* **EXERCISE BRIEF**: Scan the listing below and copy each line holding the word "picture".

* **GIVEN DATA**:
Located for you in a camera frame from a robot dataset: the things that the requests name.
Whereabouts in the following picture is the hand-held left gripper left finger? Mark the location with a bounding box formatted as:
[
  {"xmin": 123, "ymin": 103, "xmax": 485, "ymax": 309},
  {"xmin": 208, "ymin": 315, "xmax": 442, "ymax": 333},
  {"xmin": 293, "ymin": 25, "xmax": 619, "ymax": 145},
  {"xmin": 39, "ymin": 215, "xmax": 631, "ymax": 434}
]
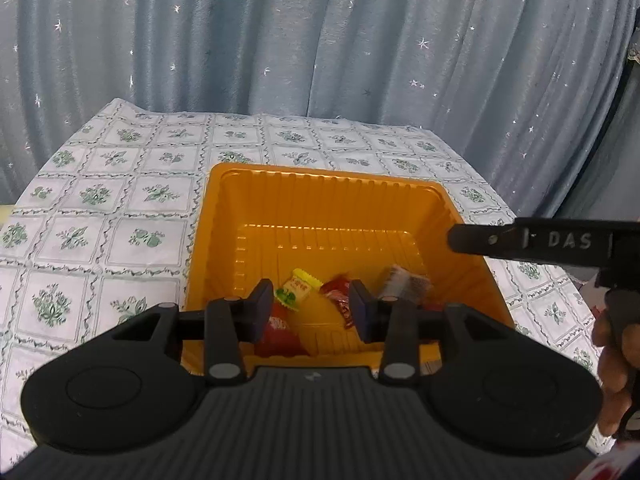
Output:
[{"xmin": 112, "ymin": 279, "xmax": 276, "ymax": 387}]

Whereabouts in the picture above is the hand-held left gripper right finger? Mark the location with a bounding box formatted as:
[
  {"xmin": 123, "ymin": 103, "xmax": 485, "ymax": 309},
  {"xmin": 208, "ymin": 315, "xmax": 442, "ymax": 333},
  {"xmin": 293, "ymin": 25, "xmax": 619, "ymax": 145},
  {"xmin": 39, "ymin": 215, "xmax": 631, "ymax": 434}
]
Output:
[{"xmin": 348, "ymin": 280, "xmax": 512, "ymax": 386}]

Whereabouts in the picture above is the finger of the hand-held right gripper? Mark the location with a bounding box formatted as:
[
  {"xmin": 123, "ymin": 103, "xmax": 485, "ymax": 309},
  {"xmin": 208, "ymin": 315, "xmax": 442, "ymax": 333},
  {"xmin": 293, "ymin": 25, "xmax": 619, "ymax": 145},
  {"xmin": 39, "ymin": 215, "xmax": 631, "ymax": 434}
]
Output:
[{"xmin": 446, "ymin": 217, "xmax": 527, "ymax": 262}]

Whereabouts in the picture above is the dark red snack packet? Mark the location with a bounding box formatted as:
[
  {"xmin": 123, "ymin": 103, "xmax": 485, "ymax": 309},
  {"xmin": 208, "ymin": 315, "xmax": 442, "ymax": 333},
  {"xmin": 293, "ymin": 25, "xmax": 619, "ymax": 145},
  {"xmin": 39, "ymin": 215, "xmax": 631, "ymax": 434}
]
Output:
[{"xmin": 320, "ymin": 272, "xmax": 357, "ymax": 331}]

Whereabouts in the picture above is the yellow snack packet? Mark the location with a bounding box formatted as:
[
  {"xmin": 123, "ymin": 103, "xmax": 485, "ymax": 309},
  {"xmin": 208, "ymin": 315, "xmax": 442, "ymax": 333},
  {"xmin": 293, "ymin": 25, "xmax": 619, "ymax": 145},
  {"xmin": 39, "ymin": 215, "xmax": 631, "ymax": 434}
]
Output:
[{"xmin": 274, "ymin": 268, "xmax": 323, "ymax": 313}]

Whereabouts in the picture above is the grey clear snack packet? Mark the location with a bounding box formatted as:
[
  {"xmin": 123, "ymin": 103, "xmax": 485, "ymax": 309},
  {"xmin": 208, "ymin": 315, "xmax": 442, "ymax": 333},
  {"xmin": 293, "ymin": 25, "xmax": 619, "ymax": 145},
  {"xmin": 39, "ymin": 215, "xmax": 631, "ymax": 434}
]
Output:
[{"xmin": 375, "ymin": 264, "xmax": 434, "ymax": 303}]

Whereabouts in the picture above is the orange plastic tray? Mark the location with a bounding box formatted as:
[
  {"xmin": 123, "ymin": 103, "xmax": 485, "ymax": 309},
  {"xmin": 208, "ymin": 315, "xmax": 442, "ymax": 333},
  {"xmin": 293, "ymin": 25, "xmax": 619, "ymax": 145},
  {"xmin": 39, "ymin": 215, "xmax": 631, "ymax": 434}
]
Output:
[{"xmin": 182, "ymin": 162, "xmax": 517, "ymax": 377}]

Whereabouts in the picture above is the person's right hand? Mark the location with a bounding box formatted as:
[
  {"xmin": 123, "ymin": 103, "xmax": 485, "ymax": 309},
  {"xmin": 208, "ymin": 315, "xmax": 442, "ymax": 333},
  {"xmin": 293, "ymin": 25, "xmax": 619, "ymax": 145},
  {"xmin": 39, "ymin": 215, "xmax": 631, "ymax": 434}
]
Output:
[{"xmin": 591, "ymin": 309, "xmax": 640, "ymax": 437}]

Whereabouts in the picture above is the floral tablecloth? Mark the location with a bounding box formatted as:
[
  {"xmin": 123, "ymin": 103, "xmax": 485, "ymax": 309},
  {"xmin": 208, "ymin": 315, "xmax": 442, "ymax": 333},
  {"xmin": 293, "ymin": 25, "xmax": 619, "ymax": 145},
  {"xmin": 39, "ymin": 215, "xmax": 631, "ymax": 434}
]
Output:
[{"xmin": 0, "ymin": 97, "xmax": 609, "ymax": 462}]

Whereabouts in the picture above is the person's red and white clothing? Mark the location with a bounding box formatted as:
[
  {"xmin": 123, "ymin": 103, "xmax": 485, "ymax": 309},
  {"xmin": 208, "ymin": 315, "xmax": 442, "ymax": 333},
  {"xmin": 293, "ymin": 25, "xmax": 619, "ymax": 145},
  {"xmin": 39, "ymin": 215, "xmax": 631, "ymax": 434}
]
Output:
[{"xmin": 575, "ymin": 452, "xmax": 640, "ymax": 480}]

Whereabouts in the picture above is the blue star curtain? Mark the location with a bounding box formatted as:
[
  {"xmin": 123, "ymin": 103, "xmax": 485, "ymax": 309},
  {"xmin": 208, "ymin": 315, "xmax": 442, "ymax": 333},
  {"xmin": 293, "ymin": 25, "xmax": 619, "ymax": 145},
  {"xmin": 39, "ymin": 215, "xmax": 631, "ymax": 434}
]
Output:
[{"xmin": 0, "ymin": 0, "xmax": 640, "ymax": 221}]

--

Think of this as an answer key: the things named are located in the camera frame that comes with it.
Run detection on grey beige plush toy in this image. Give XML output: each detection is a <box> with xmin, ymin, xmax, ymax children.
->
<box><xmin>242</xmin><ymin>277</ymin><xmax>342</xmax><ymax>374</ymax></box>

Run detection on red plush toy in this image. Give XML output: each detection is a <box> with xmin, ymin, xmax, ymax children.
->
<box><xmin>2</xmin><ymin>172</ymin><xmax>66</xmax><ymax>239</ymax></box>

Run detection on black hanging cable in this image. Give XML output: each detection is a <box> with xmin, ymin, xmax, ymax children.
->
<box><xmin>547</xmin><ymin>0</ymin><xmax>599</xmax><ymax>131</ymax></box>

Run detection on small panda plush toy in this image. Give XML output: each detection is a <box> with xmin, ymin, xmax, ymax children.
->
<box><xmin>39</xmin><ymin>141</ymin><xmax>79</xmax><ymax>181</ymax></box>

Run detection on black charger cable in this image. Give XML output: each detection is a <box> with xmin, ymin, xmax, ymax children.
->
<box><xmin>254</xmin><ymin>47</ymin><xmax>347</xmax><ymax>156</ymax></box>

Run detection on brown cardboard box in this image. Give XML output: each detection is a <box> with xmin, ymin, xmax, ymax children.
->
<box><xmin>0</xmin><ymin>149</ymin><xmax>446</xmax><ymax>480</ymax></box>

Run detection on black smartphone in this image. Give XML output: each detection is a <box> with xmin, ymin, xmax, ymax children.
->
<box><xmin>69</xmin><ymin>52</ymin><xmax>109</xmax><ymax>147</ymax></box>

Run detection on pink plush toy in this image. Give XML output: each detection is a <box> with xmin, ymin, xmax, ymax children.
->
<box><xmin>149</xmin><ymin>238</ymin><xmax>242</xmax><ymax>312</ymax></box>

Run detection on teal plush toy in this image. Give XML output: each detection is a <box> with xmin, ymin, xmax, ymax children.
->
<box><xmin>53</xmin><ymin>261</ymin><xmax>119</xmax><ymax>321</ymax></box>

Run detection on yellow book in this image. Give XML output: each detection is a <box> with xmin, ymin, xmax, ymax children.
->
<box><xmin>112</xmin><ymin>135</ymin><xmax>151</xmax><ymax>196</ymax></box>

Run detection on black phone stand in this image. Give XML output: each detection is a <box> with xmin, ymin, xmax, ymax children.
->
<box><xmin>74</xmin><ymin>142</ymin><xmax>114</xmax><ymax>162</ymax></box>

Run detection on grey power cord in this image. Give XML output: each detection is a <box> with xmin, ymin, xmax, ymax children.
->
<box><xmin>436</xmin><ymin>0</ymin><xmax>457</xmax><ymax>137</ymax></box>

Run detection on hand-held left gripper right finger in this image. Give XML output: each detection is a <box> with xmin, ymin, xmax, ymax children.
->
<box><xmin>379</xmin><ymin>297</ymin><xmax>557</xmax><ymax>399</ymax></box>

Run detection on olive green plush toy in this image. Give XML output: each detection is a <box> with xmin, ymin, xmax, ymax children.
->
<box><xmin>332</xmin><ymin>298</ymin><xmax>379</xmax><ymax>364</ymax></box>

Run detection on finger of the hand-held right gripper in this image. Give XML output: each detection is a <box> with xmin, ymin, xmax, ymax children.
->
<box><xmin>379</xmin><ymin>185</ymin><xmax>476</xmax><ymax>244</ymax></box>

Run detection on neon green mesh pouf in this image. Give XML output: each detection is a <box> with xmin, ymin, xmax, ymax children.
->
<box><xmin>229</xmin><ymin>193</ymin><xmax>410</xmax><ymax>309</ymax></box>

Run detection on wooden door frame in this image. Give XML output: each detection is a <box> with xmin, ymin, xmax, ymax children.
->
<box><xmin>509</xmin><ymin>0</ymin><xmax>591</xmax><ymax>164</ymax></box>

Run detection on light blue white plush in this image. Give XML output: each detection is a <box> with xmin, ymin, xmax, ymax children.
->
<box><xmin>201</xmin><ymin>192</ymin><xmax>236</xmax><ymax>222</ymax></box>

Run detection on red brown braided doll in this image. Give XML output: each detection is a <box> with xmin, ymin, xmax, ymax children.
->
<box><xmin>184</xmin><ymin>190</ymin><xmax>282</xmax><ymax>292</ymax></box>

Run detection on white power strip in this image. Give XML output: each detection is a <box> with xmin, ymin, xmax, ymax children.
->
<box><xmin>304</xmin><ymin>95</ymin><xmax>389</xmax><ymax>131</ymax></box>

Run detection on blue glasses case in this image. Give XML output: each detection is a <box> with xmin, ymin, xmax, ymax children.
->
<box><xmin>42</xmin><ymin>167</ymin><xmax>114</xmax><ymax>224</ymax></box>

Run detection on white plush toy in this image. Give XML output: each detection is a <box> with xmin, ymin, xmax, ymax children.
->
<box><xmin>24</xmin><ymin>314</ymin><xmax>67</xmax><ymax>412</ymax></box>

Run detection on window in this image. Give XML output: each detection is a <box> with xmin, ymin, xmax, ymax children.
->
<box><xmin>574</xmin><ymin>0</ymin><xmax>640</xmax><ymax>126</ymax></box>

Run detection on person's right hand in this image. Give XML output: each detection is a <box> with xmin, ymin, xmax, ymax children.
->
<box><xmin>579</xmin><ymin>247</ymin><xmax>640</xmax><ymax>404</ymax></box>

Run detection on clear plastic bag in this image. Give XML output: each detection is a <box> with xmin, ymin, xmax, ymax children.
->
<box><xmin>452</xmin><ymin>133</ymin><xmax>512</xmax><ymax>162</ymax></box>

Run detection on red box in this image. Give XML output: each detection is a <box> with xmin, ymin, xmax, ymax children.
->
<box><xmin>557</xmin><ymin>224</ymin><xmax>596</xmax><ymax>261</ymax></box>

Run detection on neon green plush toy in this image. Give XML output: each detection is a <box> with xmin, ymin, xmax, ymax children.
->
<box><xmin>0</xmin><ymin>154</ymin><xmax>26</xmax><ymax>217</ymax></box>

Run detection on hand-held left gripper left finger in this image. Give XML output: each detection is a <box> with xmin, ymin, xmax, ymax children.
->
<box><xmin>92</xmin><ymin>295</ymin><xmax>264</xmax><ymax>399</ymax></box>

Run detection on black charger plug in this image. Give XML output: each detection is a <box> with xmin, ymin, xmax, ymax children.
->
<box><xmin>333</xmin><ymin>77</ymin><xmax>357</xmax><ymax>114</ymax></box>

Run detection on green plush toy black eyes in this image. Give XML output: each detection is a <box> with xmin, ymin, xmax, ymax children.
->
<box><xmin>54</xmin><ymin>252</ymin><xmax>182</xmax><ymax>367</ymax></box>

...

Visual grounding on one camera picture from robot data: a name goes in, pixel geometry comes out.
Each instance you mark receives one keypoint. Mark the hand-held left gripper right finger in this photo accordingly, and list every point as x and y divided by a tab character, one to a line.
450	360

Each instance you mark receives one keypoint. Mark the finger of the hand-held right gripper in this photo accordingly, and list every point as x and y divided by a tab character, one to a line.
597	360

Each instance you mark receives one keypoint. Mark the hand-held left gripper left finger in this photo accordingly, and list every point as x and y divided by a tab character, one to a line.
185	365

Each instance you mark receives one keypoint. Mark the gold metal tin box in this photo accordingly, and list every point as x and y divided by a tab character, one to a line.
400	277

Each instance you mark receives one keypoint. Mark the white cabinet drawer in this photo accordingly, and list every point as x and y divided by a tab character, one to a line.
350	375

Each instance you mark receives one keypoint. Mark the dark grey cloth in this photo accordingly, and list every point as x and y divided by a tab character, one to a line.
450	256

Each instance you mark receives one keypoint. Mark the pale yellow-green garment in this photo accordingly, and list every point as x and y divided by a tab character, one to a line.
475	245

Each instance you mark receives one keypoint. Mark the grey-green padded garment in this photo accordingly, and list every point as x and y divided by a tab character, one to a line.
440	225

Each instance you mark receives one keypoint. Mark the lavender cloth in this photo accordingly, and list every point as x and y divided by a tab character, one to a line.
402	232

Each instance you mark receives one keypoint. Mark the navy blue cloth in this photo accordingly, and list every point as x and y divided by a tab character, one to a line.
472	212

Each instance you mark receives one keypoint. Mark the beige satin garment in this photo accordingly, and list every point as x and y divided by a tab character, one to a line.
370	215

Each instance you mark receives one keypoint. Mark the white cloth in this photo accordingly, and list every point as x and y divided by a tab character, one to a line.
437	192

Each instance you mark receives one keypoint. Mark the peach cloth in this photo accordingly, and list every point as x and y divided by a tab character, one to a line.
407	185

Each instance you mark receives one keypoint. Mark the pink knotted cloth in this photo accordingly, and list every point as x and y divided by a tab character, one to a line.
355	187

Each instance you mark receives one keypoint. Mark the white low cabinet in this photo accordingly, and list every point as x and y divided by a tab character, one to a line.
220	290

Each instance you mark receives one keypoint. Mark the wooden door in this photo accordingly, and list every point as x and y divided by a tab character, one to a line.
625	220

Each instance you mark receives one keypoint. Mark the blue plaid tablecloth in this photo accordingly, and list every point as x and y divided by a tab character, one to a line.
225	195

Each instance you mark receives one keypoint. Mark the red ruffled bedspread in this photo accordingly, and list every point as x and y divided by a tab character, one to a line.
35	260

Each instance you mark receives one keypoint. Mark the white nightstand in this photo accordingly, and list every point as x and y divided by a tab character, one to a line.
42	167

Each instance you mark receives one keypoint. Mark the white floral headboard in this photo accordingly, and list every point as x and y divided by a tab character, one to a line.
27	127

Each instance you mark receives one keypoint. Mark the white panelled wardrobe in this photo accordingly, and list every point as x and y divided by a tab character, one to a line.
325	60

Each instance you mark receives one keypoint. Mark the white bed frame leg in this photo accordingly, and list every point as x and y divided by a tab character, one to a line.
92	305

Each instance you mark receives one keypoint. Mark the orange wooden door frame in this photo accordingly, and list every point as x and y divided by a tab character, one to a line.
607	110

* **TASK RESULT**:
Whereabouts in the following picture is the hand-held left gripper left finger? Mark the location with a bounding box formatted as:
Whereabouts in the picture above is the hand-held left gripper right finger? Mark the location with a bounding box formatted as:
Whereabouts in the picture above is the finger of the hand-held right gripper? Mark the location with a bounding box formatted as:
Whereabouts in the picture above is the dark red snack packet? Mark the location with a bounding box formatted as:
Whereabouts in the picture above is the yellow snack packet? Mark the location with a bounding box formatted as:
Whereabouts in the picture above is the grey clear snack packet? Mark the location with a bounding box formatted as:
Whereabouts in the picture above is the orange plastic tray? Mark the location with a bounding box formatted as:
Whereabouts in the picture above is the person's right hand? Mark the location with a bounding box formatted as:
Whereabouts in the picture above is the floral tablecloth? Mark the location with a bounding box formatted as:
Whereabouts in the picture above is the person's red and white clothing? Mark the location with a bounding box formatted as:
Whereabouts in the picture above is the blue star curtain? Mark the location with a bounding box formatted as:
Visual grounding on one camera picture from robot data: a name goes in, pixel geometry comes out.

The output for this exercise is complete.